ML From First Principles: Identifying Iris Types

2nd October 2022

Iris Setosa

Iris Virginica (photo by Eric Hunt)

Iris Versicolor (photo by D. Gordon E. Robertson)

Background and model

The "Iris Data Set" is a well known dataset which includes real measurements taken from three species of iris (Setosa, virginica, and versicolour). The measurements are of the length and width of the petals and sepals of 50 flowers of each species. The data comes from a 1936 paper "The Use of Multiple Measurements in Taxonomic Problems". In this paper, R. A. Fisher shows that the species can be discriminated using linear functions of the petal and sepal geometries, even though they individually do not describe the species. Nowadays, we have mush quicker ways to find and perform the operations described in the paper. In this blog I describe the use of a simple neural network to do so. The code can be found here.

Figure 1: The flower species by each pairwise combination of input parameters. Setosa, Virginica, Versicolor. Qualatatively Setosa is the easiest to distinguish, and no single pair can separate the other two flowers.

Figure 2: The network structure used consisted of 1 input, 1 hidden, and 1 output layer. Bias nodes were added to allow the network to use offsets. Note that these were treated as unconnected nodes so that the optimiser could treat them like any other node. This has a slight performance penalty, with the advantage of simpler code. Even for such a simple network I ended up with 35 individual weights to optimise.

A (simple) neural network uses layers of nodes. Each node is a linear combination of the nodes in the previous layer, with the linear combination being described by weights θ. I used a three layer structure in this network as described in Figure 2. Our goal is to find values of θ such that the inputs are as close as possible to the ground truth. Here, the optimal truth is 1 at the correct flower node, and a 0 at the others. Using this as the goal, we can define the cost as how far we are from this goal. In this network I used "Binary Cross Entropy" (BCE) as a measure of my distance from the goal. This is shown in Figure 3.

Optimisation

Figure 3: The cost function as defined and as implemented in code. Here C are the three classes, i are the training data, y is the ground truth (0 or 1) and h(x) is the output of the final layer nodes (as passed through a sigmoid). I did not use softmax as the sigmoid was sufficient for this simple network.

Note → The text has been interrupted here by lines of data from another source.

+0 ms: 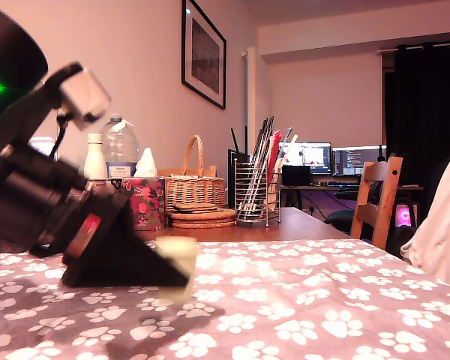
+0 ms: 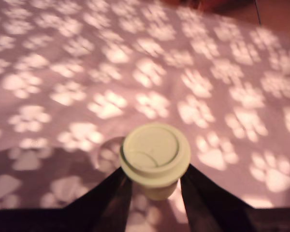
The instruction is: Pick up the coffee capsules on the table and drop them inside the coffee cup
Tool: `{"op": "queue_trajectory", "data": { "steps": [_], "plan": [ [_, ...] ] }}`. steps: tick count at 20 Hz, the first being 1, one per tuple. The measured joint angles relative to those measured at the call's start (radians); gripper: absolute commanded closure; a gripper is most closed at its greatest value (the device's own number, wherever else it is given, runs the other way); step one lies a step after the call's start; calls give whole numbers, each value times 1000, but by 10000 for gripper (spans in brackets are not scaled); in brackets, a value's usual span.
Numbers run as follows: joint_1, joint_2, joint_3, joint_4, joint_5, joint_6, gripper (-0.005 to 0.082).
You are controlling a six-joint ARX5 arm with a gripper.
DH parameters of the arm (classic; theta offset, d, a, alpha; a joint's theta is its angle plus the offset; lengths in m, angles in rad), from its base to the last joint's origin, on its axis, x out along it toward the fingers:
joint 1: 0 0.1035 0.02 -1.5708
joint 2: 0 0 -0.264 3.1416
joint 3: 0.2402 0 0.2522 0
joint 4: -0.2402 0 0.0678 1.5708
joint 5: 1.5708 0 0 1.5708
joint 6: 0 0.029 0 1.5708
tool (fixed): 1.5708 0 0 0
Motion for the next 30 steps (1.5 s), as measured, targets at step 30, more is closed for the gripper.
{"op": "queue_trajectory", "data": {
  "steps": [30],
  "plan": [
    [392, -259, 0, 99, -66, -181, 523]
  ]
}}
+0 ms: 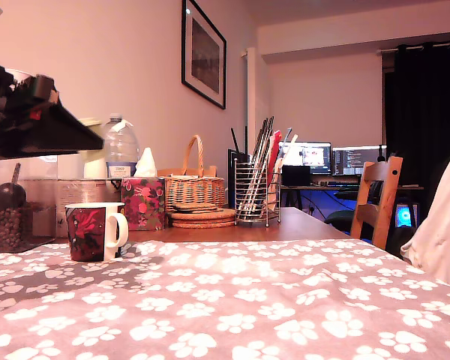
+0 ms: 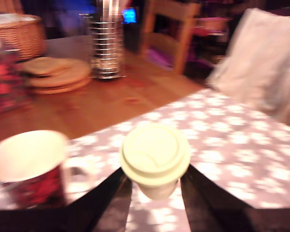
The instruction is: Pick up the coffee capsules on the table and drop them inside the coffee cup
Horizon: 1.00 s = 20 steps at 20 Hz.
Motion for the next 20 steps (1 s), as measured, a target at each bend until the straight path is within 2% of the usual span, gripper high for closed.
{"op": "queue_trajectory", "data": {
  "steps": [4, 11, 20],
  "plan": [
    [45, 0, 0, 7, -41, 26, 523],
    [146, 0, 0, 43, -50, 27, 523],
    [173, 0, 31, 48, -50, 27, 518]
  ]
}}
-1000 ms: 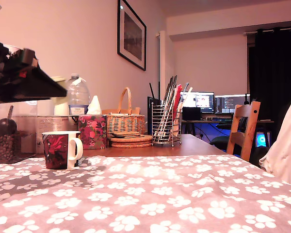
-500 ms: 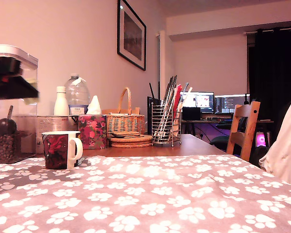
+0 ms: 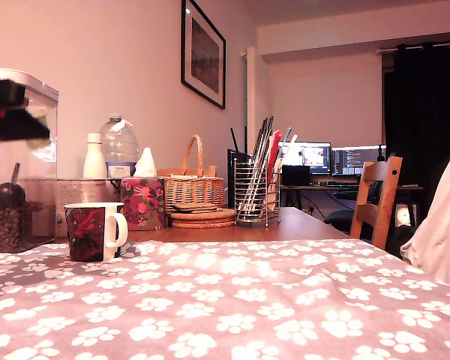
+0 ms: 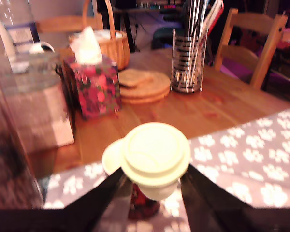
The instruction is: Pick up the coffee capsules on the table and drop them inside the coffee cup
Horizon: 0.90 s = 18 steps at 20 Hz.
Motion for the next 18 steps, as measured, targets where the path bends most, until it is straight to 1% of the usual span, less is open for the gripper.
{"op": "queue_trajectory", "data": {
  "steps": [4, 9, 18],
  "plan": [
    [6, 11, 56, -21, 0, 0, 518],
    [6, 110, 134, -50, 0, 0, 518],
    [6, 278, 400, -280, 28, 0, 518]
  ]
}}
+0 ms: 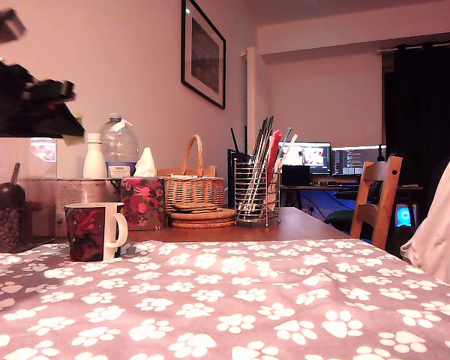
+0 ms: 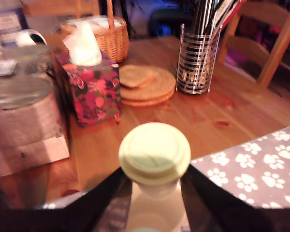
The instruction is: Pick up the coffee capsules on the table and drop them inside the coffee cup
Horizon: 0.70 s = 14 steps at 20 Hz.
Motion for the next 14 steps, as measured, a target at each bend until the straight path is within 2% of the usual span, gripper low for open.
{"op": "queue_trajectory", "data": {
  "steps": [8, 14],
  "plan": [
    [0, 150, 199, -190, 26, 0, 518],
    [1, 223, 287, -312, 39, 0, 518]
  ]
}}
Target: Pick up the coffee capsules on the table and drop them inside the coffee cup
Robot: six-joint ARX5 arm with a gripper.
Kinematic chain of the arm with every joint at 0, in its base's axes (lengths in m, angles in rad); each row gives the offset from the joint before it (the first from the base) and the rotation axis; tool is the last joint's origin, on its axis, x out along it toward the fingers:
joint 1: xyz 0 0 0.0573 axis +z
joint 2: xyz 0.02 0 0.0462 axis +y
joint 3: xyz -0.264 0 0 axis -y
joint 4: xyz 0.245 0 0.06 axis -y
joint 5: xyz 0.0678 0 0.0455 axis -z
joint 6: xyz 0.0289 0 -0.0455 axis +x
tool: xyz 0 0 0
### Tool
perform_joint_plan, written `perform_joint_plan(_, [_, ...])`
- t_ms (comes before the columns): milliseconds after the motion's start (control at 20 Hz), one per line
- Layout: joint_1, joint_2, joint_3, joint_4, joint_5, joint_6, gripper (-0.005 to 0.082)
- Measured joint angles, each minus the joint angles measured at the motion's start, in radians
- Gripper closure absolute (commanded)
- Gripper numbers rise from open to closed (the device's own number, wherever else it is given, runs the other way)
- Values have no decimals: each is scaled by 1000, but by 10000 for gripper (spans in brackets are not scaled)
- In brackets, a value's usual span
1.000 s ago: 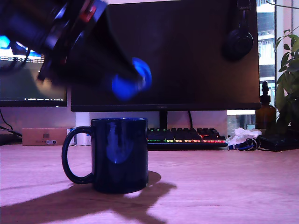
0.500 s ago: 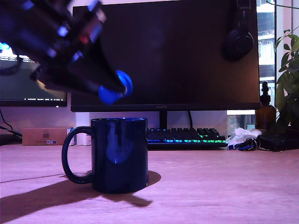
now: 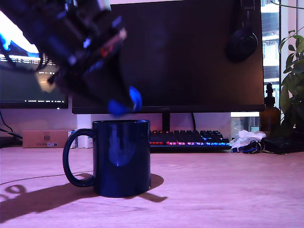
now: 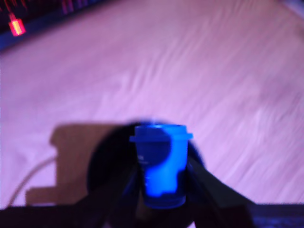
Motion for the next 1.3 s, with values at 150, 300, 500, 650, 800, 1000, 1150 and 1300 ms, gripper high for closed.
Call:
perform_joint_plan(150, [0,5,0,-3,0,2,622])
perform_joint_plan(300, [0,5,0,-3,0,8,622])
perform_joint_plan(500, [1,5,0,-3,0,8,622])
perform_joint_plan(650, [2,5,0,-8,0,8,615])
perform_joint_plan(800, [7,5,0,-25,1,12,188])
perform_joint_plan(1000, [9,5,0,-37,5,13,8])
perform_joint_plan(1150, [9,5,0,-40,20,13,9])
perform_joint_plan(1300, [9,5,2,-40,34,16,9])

We want to optimise our weights with respect to minimising this cost function, i.e. with making the network outputs as close as possible to the ground truth of the training data. To do this we evaluate two things; the cost as defined above, and the partial derivitive of the cost with respect to each of the weight parameters. We already have the cost function from above. To determine the partial derivitives there are two approaches. The first is to approximate the function as linear in a small range (x-𝛿 ,x+𝛿). We sample the function above and below the point of interest and calculate the slope between these points. This works in general for any fuction. However, we can do better than this because the structure of the function is known. Each weight has several operations performed on it before it reaches the output node. We can use the chain rule to calculate the partial derivitive as the product of the derivative of each of the operations. The nice thing about the choice of the sigmoid and the BCE cost function is that some of the terms cancel, leaving us with a simple partial derivitive equation which is also nicely proportional to the error on the output. This is shown in equation and code form in Figure 4.

Now that we have the function and its derivitives we can use gradiant descent to optimise them. This simply adjusts each parameter in steps by a small amount (alpha) in the direction which minimises the cost function. For a reasonably smooth function this should eventually find a local (or hopefully global) minima of the function across all the input variables. The parameter alpha can be optimised experimentally. Figure 5 shows this. If alpha is too small, the model converges slowly, and additionally may get caught in small local optima. If alpha is too large, the model becomes unstable and oscillates. The correct value should be somewhere in the middle.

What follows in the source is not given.